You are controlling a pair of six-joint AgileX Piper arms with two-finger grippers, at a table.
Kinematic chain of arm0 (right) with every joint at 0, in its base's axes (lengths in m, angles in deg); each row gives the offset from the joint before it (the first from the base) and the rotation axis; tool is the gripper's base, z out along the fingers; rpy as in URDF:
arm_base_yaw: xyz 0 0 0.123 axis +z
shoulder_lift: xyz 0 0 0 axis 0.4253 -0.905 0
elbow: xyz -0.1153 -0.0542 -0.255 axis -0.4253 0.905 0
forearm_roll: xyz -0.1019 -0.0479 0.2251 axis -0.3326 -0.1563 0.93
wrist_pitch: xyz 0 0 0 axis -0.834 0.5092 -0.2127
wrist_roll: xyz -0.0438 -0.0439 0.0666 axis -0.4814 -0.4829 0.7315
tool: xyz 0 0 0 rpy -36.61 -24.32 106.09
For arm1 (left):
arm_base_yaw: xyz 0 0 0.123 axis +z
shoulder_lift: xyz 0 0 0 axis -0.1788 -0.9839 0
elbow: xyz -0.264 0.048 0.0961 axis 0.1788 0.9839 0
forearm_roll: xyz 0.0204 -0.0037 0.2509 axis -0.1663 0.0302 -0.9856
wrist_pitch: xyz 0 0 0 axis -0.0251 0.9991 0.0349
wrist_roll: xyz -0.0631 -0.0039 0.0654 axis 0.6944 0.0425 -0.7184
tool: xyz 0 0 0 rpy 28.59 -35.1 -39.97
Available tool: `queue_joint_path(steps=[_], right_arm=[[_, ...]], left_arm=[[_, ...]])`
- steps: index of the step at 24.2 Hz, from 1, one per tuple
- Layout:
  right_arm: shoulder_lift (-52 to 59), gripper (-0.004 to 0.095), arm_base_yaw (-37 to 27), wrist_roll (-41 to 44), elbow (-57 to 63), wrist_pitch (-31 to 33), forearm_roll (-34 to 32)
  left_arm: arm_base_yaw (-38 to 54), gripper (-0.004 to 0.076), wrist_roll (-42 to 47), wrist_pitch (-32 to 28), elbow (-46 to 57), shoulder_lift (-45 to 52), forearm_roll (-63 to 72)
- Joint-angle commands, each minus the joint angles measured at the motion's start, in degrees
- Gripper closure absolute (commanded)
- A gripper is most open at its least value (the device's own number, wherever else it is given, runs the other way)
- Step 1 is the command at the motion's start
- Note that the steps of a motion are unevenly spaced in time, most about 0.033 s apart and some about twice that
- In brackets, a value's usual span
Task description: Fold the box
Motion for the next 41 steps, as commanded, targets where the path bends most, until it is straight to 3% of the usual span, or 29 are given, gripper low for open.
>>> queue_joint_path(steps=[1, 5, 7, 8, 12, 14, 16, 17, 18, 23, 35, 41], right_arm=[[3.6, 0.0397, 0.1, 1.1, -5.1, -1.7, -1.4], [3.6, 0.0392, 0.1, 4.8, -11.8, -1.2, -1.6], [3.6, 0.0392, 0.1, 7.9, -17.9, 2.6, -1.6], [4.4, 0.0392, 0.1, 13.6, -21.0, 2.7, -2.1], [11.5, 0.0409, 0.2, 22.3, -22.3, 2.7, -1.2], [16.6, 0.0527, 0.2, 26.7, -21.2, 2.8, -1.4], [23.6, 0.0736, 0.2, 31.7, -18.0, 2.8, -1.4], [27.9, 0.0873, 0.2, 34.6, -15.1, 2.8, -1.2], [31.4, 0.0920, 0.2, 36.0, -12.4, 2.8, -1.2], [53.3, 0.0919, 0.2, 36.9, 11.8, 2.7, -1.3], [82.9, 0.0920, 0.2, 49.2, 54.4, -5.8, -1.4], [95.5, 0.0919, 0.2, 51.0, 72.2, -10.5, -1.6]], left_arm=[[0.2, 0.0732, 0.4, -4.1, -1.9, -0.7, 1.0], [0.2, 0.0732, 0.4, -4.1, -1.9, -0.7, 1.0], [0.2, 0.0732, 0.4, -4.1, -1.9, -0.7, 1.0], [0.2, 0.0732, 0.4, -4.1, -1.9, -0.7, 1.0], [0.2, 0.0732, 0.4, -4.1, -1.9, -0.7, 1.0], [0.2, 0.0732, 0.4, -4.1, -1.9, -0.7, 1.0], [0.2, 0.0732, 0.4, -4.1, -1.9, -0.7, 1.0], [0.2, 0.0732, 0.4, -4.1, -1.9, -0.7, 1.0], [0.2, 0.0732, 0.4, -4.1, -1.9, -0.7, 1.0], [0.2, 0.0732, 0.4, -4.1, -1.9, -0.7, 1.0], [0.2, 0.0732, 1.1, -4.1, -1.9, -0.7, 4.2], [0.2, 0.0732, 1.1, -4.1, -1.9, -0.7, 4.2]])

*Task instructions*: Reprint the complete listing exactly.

*Response area*:
You are controlling a pair of six-joint AgileX Piper arms with two-finger grippers, at a table.
Kinematic chain of arm0 (right) with every joint at 0, in its base's axes (lengths in m, angles in deg); each row gives the offset from the joint before it (the first from the base) and the rotation axis; tool is the gripper's base, z out along the fingers; rpy as in URDF:
arm_base_yaw: xyz 0 0 0.123 axis +z
shoulder_lift: xyz 0 0 0 axis 0.4253 -0.905 0
elbow: xyz -0.1153 -0.0542 -0.255 axis -0.4253 0.905 0
forearm_roll: xyz -0.1019 -0.0479 0.2251 axis -0.3326 -0.1563 0.93
wrist_pitch: xyz 0 0 0 axis -0.834 0.5092 -0.2127
wrist_roll: xyz -0.0438 -0.0439 0.0666 axis -0.4814 -0.4829 0.7315
tool: xyz 0 0 0 rpy -36.61 -24.32 106.09
For arm1 (left):
arm_base_yaw: xyz 0 0 0.123 axis +z
shoulder_lift: xyz 0 0 0 axis -0.1788 -0.9839 0
elbow: xyz -0.264 0.048 0.0961 axis 0.1788 0.9839 0
forearm_roll: xyz 0.0204 -0.0037 0.2509 axis -0.1663 0.0302 -0.9856
wrist_pitch: xyz 0 0 0 axis -0.0251 0.9991 0.0349
wrist_roll: xyz -0.0631 -0.0039 0.0654 axis 0.6944 0.0425 -0.7184
tool: xyz 0 0 0 rpy 28.59 -35.1 -39.97
Available tool: `queue_joint_path(steps=[_], right_arm=[[_, ...]], left_arm=[[_, ...]])`
- steps: index of the step at 24.2 Hz, from 1, one per tuple
- Layout:
  right_arm: shoulder_lift (-52 to 59), gripper (-0.004 to 0.095), arm_base_yaw (-37 to 27), wrist_roll (-41 to 44), elbow (-57 to 63), wrist_pitch (-31 to 33), forearm_roll (-34 to 32)
  left_arm: arm_base_yaw (-38 to 54), gripper (-0.004 to 0.076), wrist_roll (-42 to 47), wrist_pitch (-32 to 28), elbow (-46 to 57), shoulder_lift (-45 to 52), forearm_roll (-63 to 72)
- Joint-angle commands, each minus the joint angles measured at the motion's start, in degrees
- Gripper closure absolute (commanded)
- A gripper is most open at its least value (the device's own number, wherever else it is given, runs the other way)
- Step 1 is the command at the motion's start
- Note that the steps of a motion are unevenly spaced in time, most about 0.033 s apart and some about twice that
- In brackets, a value's usual span
Task description: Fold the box
Motion for the next 41 steps, as commanded, targets where the path bends most, until it is straight to 3% of the usual span, or 29 are given, gripper low for open.
>>> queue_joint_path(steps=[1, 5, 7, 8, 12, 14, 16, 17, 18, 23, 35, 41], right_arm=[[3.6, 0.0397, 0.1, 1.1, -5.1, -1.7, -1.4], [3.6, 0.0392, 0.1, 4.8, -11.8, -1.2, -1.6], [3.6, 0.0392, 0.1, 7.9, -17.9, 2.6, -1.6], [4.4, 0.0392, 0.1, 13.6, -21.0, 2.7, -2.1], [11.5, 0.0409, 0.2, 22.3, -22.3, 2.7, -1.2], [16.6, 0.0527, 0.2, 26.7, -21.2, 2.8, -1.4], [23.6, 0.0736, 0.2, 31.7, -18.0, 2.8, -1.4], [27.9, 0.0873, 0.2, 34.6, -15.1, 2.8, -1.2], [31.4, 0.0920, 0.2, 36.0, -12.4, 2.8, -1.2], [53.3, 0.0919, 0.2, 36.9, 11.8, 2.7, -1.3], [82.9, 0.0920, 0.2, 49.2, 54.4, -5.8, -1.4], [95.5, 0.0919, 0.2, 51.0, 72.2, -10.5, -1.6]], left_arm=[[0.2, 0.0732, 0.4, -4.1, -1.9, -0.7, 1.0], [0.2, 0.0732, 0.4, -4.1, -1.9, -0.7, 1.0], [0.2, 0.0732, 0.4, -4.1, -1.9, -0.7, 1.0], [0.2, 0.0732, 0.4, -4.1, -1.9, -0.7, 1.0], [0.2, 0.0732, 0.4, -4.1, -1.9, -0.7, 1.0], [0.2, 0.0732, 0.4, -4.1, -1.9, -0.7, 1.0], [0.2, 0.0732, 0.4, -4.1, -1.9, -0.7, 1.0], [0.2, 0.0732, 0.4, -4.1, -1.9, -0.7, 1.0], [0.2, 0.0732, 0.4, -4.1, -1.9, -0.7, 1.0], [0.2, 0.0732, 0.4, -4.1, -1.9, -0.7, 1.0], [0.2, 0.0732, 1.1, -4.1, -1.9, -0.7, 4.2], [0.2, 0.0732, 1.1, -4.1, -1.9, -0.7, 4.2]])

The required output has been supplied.